* Directions for this task *
Reproduce exactly, and solely, the lines running from the top of the data below through the line with "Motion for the", both inclusive. Omit pictures.
■ ■ ■
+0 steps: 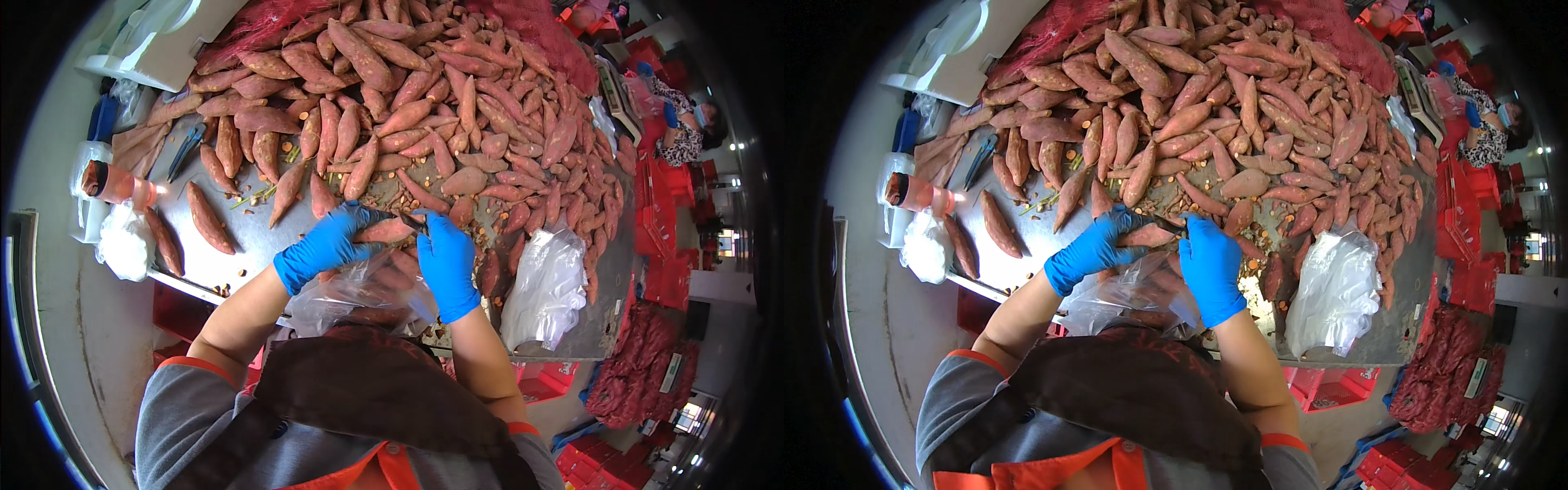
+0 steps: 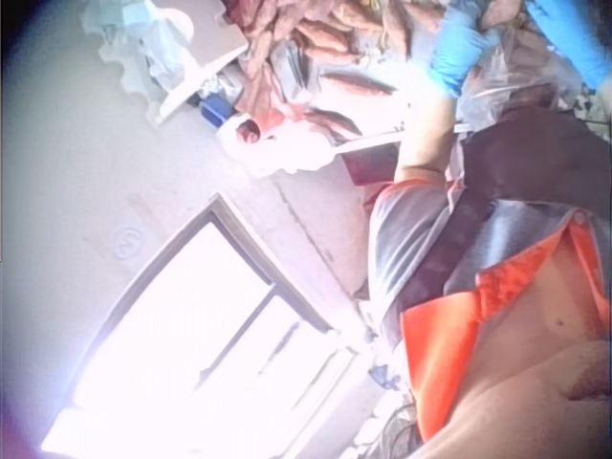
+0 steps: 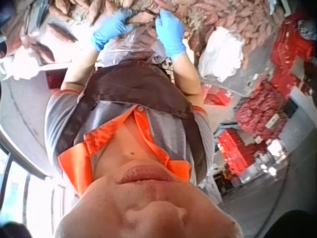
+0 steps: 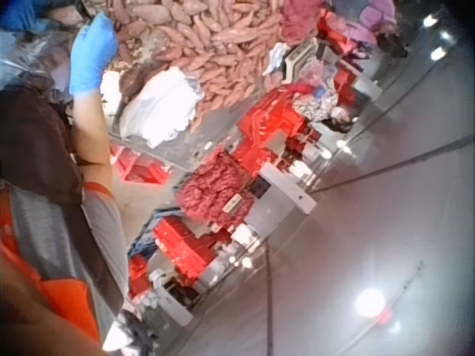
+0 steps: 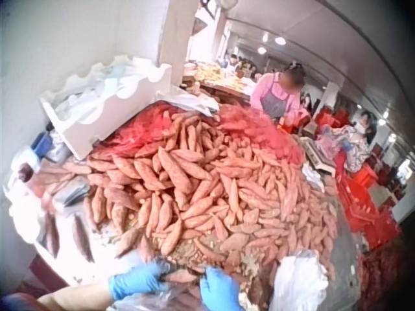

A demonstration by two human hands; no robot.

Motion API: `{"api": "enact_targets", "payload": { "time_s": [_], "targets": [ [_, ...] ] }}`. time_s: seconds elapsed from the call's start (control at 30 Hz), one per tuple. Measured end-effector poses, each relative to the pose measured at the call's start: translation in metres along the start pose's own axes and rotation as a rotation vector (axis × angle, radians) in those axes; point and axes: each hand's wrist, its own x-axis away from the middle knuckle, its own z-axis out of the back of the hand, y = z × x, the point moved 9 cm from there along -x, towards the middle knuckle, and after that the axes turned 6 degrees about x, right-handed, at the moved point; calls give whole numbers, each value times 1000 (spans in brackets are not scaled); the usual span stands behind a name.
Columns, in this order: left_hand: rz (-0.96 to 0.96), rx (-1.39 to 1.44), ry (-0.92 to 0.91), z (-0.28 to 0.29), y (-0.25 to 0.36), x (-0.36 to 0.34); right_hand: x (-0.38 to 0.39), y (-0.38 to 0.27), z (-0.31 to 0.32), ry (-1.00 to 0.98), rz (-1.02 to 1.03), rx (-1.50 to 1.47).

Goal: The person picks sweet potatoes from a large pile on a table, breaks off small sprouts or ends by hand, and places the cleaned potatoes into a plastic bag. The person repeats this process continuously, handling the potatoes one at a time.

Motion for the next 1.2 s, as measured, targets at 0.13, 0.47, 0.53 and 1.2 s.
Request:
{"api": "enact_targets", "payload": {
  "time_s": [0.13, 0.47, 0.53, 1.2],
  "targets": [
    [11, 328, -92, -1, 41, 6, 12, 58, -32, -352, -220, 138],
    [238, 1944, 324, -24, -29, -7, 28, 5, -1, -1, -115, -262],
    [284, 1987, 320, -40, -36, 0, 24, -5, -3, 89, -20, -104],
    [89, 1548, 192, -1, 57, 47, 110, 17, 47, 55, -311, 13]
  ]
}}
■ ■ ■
* Result below *
+0 steps: 
+0 steps: 
+0 steps: 
+0 steps: 
+0 steps: 

A demonstration by two human hands; no robot.

Motion API: `{"api": "enact_targets", "payload": { "time_s": [_], "targets": [ [_, ...] ] }}`. time_s: seconds elapsed from the call's start (control at 30 Hz), one per tuple. Measured end-effector poses, each relative to the pose measured at the call's start: translation in metres along the start pose's own axes and rotation as a rotation vector (axis × angle, radians) in those axes; point and axes: each hand's wrist, its own x-axis away from the middle knuckle, its own z-axis out of the back of the hand, y = z × x, the point moved 9 cm from there along -x, towards the middle knuckle, and after that the axes turned 6 degrees about x, right-handed, at the moved point; calls give whole numbers, each value times 1000 (spans in brackets are not scaled); the usual span stands behind a name.
Columns, in this order: left_hand: rz (-0.96 to 0.96), rx (-1.39 to 1.44), ry (-0.92 to 0.91), z (-0.28 to 0.29), y (-0.25 to 0.36), x (-0.36 to 0.34); right_hand: x (-0.38 to 0.39), y (-0.38 to 0.27), z (-0.31 to 0.32), ry (-1.00 to 0.98), rz (-1.02 to 1.03), rx (-1.50 to 1.47).

Goal: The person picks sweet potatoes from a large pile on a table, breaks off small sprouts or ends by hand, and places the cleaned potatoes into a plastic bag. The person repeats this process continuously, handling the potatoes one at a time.

Motion for the next 1.2 s, as measured, targets at 0.13, 0.47, 0.53 and 1.2 s.

There is no more output to give.